Data records
+-------+
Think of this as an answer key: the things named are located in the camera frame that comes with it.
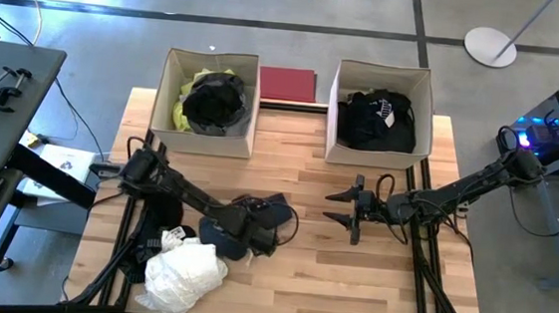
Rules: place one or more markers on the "black garment with white tag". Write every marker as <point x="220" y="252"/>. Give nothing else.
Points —
<point x="377" y="119"/>

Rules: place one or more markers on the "black garment with white stripes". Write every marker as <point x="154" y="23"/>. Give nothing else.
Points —
<point x="165" y="215"/>

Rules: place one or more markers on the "grey stand pole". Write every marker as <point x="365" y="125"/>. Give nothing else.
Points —
<point x="524" y="28"/>

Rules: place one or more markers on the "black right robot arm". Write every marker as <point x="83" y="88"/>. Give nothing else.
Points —
<point x="457" y="190"/>

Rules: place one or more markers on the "white round stand base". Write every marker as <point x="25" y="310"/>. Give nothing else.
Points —
<point x="483" y="45"/>

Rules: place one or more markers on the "small yellow object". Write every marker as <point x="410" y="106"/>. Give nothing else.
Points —
<point x="32" y="139"/>

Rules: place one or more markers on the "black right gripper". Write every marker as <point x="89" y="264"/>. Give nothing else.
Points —
<point x="373" y="207"/>

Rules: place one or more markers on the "beige fabric storage bin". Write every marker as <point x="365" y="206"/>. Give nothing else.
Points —
<point x="374" y="158"/>
<point x="200" y="143"/>

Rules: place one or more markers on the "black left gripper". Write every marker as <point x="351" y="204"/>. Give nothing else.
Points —
<point x="258" y="239"/>

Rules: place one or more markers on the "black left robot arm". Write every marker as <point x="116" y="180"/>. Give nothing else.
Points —
<point x="182" y="189"/>

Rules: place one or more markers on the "dark grey garment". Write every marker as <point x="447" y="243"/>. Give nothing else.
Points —
<point x="214" y="101"/>
+-------+
**PROBLEM DETAILS**. Each line of the data that holds "grey" should be copied.

**YOUR SOLUTION**.
Rules: place one or more markers on the "grey stand pole". Write every marker as <point x="365" y="125"/>. Give nothing else.
Rules: place one or more markers on the "dark grey garment". Write every marker as <point x="447" y="243"/>. Give nothing else.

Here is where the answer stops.